> _PROBLEM DETAILS_:
If a line appears in the data below, it must appear in your answer exactly as given.

Top of INFORMATION PROVIDED

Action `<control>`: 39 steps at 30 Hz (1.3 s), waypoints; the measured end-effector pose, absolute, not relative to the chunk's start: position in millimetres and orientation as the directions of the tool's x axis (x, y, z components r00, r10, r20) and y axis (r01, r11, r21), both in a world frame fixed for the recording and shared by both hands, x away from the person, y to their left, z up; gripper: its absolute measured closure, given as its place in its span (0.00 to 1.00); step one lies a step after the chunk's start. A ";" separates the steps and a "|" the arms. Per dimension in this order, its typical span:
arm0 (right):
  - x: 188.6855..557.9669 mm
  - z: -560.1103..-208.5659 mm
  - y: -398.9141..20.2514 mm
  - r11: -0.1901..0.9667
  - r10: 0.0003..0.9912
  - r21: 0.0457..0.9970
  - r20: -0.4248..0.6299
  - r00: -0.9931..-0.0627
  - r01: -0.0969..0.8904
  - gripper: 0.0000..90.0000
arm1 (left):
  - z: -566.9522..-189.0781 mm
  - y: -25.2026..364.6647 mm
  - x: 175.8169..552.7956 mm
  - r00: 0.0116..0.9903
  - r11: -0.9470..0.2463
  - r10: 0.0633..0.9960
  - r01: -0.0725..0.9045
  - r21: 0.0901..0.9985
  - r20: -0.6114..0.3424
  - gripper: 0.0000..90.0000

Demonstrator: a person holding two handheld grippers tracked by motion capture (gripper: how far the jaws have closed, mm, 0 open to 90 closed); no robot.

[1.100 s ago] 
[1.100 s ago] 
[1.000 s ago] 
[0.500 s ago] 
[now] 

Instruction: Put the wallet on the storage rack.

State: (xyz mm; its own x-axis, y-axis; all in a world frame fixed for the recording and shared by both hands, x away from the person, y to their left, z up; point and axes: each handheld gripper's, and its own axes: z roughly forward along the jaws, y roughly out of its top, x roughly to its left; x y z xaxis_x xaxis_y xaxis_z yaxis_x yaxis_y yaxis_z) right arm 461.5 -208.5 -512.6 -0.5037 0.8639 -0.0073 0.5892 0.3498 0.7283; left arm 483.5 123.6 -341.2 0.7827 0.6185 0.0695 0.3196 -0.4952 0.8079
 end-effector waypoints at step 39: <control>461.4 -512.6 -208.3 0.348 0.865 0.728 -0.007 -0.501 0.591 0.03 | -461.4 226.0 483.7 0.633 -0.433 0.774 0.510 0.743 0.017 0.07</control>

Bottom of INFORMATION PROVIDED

> _WRITTEN RESPONSE_:
Action `<control>`: 39 steps at 30 Hz (1.3 s), waypoints; the measured end-effector pose, absolute, not relative to the chunk's start: position in millimetres and orientation as the directions of the tool's x axis (x, y, z components r00, r10, r20) and y axis (r01, r11, r21), both in a world frame fixed for the recording and shared by both hands, x away from the person, y to their left, z up; gripper: its absolute measured closure, given as its place in its span (0.00 to 1.00); step one lies a step after the chunk's start. A ";" separates the steps and a "|" the arms. Per dimension in this order, its typical span:
arm0 (right):
  - x: 188.6855..557.9669 mm
  - z: -560.1103..-208.5659 mm
  - y: -398.9141..20.2514 mm
  - r11: -0.1901..0.9667
  - r10: 0.0003..0.9912
  - r21: 0.0457..0.9970
  - r20: -0.4248..0.6299
  - r00: -0.9931..-0.0627
  - r01: -0.0969..0.8904
  - gripper: 0.0000..90.0000
arm1 (left):
  - z: -566.9522..-189.0781 mm
  - y: -25.2026..364.6647 mm
  - x: 175.8169..552.7956 mm
  - r00: 0.0116..0.9903
  - r11: -0.9470..0.2463
  - r10: 0.0633..0.9960
  - r01: -0.0725..0.9045
  - r21: 0.0901..0.9985
  - r20: -0.6114..0.3424
  - gripper: 0.0000..90.0000

Demonstrator: a person holding two handheld grippers tracked by motion capture (gripper: how far the jaws have closed, mm, 0 open to 90 closed); no robot.

[1.100 s ago] 
[1.100 s ago] 
[1.000 s ago] 
[0.500 s ago] 
[now] 

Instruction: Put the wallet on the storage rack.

State: (xyz mm; its own x-axis, y-axis; all in a world frame fixed for the recording and shared by both hands, x away from the person, y to their left, z up; point and axes: each handheld gripper's, and its own axes: z roughly forward along the jaws, y roughly out of its top, x roughly to its left; x y z xaxis_x xaxis_y xaxis_z yaxis_x yaxis_y yaxis_z) right arm 461.5 -208.5 -512.6 -0.5037 0.8639 -0.0073 0.5892 0.3498 0.7283; left arm 483.5 123.6 -341.2 0.7827 0.6185 0.0695 0.3196 -0.4952 0.8079
 end-effector waypoints at step 39: <control>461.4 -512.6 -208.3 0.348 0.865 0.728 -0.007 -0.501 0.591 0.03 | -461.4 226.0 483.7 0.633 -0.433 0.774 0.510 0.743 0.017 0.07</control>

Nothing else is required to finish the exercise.